Yes, we are willing to give the Cheneys’ a little break here, given that they have expressed public support for gay marriage, but since everything else about the family is absolutely, irredeemably, horrible, we’re only willing to give them a teensy, tiny break.

And this brings us to our final, and most NSFW reminiscence of the day. During the years 2002 to 2008 george W. Bush, the worst president of America’s worst administration ever, had no greater defender than one Bill O’Reilly. Well versed in the practice of sexual harrasment and wierd sexual food fetishes, O’Reilly was also an accomplished bad writer, having penned a curious piece of whack literature cum political fiction titled Those Who Trespass.

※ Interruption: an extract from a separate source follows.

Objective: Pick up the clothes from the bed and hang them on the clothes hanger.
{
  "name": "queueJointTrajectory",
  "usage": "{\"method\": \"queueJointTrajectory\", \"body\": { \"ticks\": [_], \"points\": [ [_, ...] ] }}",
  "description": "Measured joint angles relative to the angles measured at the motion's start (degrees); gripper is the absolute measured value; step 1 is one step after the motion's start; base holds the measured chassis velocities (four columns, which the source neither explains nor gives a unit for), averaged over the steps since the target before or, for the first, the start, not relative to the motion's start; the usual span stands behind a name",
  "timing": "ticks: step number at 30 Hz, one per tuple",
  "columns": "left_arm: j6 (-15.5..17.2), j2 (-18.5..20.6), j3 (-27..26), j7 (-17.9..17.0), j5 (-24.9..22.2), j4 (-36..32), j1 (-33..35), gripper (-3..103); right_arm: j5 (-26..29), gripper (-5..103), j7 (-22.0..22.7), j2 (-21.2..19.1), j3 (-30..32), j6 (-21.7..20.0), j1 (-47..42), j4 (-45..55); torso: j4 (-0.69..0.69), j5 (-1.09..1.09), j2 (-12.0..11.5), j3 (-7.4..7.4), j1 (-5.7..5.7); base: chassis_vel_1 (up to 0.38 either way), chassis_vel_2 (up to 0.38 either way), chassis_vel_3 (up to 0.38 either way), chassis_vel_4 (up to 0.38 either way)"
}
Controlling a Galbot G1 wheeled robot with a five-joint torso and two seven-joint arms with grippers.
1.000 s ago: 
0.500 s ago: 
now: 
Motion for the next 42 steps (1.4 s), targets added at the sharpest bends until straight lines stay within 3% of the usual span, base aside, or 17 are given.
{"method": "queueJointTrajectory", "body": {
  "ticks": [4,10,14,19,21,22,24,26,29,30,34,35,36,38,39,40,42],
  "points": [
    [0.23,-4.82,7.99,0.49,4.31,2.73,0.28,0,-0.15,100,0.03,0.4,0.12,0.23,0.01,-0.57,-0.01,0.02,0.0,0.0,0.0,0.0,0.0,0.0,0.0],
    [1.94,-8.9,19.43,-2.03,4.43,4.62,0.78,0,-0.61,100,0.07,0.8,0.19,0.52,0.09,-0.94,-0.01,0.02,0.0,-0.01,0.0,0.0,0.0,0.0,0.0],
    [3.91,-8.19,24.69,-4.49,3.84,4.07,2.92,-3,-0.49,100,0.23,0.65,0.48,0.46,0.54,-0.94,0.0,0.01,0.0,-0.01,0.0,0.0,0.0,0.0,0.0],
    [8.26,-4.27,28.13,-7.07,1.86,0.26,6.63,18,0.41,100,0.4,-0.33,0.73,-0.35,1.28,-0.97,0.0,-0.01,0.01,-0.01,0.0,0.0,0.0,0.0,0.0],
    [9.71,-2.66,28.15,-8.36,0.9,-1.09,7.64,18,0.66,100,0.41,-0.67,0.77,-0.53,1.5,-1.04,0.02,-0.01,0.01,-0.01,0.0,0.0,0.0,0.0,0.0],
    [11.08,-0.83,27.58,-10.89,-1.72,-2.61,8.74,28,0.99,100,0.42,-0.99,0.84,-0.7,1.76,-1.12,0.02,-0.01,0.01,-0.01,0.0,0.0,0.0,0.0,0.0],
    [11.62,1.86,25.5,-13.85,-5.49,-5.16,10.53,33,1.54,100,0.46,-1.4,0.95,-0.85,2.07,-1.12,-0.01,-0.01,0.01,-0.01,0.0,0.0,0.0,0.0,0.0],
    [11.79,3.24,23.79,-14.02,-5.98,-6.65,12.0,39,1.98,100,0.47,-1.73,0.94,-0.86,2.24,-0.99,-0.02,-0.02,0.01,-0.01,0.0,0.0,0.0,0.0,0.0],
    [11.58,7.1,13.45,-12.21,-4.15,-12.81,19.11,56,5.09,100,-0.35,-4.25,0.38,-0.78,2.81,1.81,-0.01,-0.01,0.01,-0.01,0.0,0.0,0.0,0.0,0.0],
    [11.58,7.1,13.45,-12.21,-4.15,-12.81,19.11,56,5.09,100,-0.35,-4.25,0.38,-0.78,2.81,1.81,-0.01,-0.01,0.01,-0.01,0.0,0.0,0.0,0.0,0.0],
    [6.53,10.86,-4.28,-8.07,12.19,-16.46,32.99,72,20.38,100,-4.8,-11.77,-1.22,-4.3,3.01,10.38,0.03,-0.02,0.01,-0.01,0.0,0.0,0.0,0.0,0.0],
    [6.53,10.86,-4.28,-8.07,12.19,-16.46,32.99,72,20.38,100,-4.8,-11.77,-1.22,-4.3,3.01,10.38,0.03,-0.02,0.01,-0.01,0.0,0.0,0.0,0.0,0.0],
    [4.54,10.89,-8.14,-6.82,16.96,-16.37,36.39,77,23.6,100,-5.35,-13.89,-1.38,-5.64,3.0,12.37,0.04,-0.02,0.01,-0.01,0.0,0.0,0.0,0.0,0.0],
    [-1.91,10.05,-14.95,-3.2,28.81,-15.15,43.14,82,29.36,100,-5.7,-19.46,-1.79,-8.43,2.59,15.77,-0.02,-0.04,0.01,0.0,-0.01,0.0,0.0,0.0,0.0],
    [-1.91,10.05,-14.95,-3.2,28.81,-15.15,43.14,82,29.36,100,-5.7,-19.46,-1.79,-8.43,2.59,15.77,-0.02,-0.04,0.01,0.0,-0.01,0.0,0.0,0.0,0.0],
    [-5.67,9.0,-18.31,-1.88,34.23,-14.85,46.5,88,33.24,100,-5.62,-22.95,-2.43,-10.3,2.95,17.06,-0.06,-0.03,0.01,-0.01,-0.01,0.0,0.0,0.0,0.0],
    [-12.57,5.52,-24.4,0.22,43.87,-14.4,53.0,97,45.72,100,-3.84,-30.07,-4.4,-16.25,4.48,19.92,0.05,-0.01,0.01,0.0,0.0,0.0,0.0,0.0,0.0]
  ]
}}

The novel is too filty to quote at length in a family publication like Stinque, however, the best and most celebrated passage is probably the following:

Ashley was now wearing only brief white panties. She had signaled her desire by removing her shirt and skirt, and by leaning back on the couch. She closed her eyes, concentrating on nothing but Shannon’s tongue and lips. He gently teased her by licking the areas around her most sensitive erogenous zone. Then he slipped her panties down her legs and, within seconds, his tongue was inside her, moving rapidly.

And, oh joy, you can read the rest of this lurid tale (with one hand on your mouse) thanks to the magic of Google Books. Word of caution: that style of “writing” (if you can call it that) marches on implacably for several dog-eared, spooge stained pages.

6 Comments

I’ve always said the pen is mightier than the sword if jammed in your opponent’s eye.

This is the funniest and most deserving flameout I’ve seen since the 2004 ALCS when the Yanks lost 4 in a row to the then lowly Boston Red Sox.

Wot? No Peggy Noonan? The Barbara Cartland of conservagasm?

@Benedick HRH KFC: That is some bibliography she’s got.

@TJ/ Jamie Sommers /TJ: Ha. I meant the romance novel lady, but yes.